- [How to complete this task]:
A verbatim transcript of the lines below, starting at the first and ending with the one that holds "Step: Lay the", is what should be produced.

- [Provided material]:
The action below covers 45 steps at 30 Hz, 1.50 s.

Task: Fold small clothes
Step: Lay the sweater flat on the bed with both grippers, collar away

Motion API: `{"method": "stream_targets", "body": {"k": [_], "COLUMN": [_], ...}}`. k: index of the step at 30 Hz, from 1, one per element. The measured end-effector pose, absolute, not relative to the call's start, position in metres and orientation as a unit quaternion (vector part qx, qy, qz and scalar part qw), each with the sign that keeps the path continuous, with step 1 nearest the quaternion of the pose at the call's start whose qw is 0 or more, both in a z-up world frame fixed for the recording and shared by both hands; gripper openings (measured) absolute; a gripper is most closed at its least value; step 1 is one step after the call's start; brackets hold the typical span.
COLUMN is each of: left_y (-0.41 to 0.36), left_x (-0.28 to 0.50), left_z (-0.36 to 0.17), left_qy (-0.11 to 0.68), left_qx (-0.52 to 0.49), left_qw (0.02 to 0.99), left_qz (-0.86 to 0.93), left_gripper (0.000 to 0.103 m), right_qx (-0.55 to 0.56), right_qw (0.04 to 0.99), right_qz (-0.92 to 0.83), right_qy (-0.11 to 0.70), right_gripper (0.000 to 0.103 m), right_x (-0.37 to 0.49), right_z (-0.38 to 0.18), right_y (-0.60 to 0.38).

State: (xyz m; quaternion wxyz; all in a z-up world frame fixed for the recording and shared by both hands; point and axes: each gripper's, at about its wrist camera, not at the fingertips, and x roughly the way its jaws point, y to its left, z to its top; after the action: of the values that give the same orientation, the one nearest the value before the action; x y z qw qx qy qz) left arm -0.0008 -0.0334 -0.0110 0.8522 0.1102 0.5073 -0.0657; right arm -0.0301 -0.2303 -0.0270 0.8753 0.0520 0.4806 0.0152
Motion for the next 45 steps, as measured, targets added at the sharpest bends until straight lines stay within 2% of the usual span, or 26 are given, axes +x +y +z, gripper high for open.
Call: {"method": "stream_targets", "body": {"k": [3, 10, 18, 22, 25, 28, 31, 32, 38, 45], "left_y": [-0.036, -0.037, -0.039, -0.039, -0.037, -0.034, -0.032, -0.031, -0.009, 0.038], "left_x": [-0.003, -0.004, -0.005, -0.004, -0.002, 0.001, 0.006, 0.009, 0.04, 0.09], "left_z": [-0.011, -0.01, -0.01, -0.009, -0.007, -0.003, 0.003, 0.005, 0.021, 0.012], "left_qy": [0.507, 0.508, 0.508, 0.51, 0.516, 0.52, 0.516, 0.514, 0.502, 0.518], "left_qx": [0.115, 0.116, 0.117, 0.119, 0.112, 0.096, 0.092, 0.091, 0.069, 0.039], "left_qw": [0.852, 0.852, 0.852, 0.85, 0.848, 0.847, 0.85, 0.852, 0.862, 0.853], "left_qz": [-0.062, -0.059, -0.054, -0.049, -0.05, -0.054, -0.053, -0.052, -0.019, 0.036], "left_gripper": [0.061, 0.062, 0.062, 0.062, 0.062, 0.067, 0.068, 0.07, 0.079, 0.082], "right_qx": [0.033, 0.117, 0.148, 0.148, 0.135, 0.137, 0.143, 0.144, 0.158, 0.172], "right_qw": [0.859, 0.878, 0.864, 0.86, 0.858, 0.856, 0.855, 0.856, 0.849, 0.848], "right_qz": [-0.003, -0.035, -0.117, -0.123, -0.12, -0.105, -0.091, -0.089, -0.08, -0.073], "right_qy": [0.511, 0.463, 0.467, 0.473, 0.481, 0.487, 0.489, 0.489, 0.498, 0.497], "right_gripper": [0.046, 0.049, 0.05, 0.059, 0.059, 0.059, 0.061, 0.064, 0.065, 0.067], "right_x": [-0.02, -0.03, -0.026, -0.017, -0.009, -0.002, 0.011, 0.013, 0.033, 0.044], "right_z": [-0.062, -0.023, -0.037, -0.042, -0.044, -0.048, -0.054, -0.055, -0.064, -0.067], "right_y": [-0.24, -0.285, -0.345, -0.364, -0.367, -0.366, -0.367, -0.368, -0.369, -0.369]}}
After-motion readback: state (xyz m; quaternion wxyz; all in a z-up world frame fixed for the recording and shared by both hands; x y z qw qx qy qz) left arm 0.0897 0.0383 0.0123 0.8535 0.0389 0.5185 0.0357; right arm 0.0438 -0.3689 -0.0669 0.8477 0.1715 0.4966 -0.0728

- [Problem solution]:
The action below covers 45 steps at 30 Hz, 1.50 s.

Task: Fold small clothes
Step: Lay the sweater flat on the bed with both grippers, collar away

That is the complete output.